__Task item__: Below is a set of entries; copy all of them exactly.

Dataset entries
= = = = =

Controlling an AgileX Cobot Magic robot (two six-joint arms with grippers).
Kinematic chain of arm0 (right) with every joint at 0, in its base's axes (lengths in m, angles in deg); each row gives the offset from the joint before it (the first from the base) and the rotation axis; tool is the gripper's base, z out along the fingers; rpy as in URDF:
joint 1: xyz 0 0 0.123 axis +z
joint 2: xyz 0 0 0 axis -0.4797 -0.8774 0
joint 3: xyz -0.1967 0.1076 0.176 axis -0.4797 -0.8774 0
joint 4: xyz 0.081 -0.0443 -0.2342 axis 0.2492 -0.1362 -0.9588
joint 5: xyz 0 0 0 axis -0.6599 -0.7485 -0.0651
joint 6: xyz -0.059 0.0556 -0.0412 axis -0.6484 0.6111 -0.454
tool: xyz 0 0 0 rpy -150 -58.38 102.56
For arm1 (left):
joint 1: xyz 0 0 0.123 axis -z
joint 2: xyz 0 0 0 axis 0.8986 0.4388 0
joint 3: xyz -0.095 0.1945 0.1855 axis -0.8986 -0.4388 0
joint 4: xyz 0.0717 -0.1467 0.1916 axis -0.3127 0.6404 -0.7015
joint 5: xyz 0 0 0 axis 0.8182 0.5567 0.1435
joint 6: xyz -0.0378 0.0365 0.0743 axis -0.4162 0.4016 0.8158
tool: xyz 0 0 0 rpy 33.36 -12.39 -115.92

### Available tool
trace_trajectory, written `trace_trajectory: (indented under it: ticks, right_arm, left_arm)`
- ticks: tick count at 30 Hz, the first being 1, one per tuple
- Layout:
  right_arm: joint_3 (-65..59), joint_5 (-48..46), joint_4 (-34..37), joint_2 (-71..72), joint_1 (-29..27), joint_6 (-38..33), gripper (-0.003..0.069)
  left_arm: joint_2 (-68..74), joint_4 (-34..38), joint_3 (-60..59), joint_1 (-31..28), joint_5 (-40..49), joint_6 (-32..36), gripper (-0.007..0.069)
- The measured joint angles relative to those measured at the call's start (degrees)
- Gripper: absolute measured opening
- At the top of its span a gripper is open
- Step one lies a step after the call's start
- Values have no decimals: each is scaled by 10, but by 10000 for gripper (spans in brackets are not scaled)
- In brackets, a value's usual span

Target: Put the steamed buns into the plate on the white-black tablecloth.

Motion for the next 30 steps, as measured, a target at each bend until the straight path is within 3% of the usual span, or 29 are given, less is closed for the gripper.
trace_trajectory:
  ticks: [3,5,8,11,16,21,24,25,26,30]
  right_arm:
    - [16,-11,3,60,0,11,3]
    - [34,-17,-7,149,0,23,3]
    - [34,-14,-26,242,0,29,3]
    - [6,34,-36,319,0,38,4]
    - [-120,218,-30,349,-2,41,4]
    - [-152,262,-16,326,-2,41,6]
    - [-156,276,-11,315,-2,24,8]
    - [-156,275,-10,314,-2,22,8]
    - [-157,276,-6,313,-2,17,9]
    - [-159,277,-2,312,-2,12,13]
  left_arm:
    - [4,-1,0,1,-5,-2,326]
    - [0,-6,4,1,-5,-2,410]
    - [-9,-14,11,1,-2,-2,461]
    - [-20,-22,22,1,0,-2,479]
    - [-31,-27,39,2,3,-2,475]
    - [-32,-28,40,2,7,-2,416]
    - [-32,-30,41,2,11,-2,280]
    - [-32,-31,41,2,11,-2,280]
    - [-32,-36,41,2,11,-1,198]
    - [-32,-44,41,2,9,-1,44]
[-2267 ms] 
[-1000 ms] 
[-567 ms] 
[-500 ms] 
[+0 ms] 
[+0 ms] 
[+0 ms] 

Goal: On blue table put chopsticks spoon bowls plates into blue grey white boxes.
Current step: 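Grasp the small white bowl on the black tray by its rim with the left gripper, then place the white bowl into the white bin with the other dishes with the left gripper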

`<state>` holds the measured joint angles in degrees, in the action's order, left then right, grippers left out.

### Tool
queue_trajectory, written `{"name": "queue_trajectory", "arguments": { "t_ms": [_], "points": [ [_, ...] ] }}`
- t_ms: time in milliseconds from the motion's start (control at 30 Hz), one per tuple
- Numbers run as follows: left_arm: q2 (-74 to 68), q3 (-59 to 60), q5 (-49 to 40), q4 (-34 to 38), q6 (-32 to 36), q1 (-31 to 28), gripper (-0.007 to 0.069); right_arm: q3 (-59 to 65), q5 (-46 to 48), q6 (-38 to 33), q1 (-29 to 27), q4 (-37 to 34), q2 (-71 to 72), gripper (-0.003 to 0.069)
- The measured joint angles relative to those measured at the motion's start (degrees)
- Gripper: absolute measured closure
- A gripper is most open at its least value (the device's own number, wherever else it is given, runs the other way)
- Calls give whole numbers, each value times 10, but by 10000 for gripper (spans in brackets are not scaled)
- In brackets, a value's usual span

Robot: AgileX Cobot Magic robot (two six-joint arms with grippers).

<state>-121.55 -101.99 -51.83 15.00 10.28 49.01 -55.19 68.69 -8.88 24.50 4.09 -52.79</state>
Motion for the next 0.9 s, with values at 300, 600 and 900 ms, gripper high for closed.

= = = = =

__Reply to the exercise__:
Controlling an AgileX Cobot Magic robot (two six-joint arms with grippers).
Kinematic chain of arm0 (right) with every joint at 0, in its base's axes (lengths in m, angles in deg); each row gives the offset from the joint before it (the first from the base) and the rotation axis; tool is the gripper's base, z out along the fingers; rpy as in URDF:
joint 1: xyz 0 0 0.123 axis +z
joint 2: xyz 0 0 0 axis -0.4797 -0.8774 0
joint 3: xyz -0.1967 0.1076 0.176 axis -0.4797 -0.8774 0
joint 4: xyz 0.081 -0.0443 -0.2342 axis 0.2492 -0.1362 -0.9588
joint 5: xyz 0 0 0 axis -0.6599 -0.7485 -0.0651
joint 6: xyz -0.059 0.0556 -0.0412 axis -0.6484 0.6111 -0.454
tool: xyz 0 0 0 rpy -150 -58.38 102.56
For arm1 (left):
joint 1: xyz 0 0 0.123 axis -z
joint 2: xyz 0 0 0 axis 0.8986 0.4388 0
joint 3: xyz -0.095 0.1945 0.1855 axis -0.8986 -0.4388 0
joint 4: xyz 0.0717 -0.1467 0.1916 axis -0.3127 0.6404 -0.7015
joint 5: xyz 0 0 0 axis 0.8182 0.5567 0.1435
joint 6: xyz -0.0378 0.0365 0.0743 axis -0.4162 0.4016 0.8158
tool: xyz 0 0 0 rpy 33.36 -12.39 -115.92

### Available tool
trace_trajectory, written `trace_trajectory: (indented under it: ticks, right_arm, left_arm)`
- ticks: tick count at 30 Hz, the first being 1, one per tuple
- Layout:
  right_arm: joint_3 (-65..59), joint_5 (-48..46), joint_4 (-34..37), joint_2 (-71..72), joint_1 (-29..27), joint_6 (-38..33), gripper (-0.003..0.069)
  left_arm: joint_2 (-68..74), joint_4 (-34..38), joint_3 (-60..59), joint_1 (-31..28), joint_5 (-40..49), joint_6 (-32..36), gripper (-0.007..0.069)
- The measured joint angles relative to those measured at the call's start (degrees)
- Gripper: absolute measured opening
- At the top of its span a gripper is open
- Step one lies a step after the call's start
- Values have no decimals: each is scaled by 10, but by 10000 for gripper (spans in brackets are not scaled)
- In brackets, a value's usual span

Target: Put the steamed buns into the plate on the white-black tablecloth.

Motion for the next 30 steps, as measured, a target at each bend until the straight path is within 3% of the usual span, or 29 are given, less is closed for the gripper.
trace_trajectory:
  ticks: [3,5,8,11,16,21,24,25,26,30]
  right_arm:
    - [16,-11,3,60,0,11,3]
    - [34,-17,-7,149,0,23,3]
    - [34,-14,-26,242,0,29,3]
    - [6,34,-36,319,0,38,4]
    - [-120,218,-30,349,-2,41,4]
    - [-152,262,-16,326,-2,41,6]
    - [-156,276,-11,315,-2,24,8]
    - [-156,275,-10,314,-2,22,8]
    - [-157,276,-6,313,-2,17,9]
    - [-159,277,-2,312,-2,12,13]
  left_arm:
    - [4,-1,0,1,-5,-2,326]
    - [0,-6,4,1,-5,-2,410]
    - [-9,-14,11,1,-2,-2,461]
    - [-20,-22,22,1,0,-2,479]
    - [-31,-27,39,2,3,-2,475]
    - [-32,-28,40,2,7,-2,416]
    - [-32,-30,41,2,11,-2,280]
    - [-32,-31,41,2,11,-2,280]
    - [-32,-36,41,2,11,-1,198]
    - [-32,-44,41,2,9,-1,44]
[-2267 ms] 
[-1000 ms] 
[-567 ms] 
[-500 ms] 
[+0 ms] 
[+0 ms] 
[+0 ms] 

Goal: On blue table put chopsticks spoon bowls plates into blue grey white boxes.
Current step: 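Grasp the small white bowl on the black tray by its rim with the left gripper, then place the white bowl into the white bin with the other dishes with the left gripper
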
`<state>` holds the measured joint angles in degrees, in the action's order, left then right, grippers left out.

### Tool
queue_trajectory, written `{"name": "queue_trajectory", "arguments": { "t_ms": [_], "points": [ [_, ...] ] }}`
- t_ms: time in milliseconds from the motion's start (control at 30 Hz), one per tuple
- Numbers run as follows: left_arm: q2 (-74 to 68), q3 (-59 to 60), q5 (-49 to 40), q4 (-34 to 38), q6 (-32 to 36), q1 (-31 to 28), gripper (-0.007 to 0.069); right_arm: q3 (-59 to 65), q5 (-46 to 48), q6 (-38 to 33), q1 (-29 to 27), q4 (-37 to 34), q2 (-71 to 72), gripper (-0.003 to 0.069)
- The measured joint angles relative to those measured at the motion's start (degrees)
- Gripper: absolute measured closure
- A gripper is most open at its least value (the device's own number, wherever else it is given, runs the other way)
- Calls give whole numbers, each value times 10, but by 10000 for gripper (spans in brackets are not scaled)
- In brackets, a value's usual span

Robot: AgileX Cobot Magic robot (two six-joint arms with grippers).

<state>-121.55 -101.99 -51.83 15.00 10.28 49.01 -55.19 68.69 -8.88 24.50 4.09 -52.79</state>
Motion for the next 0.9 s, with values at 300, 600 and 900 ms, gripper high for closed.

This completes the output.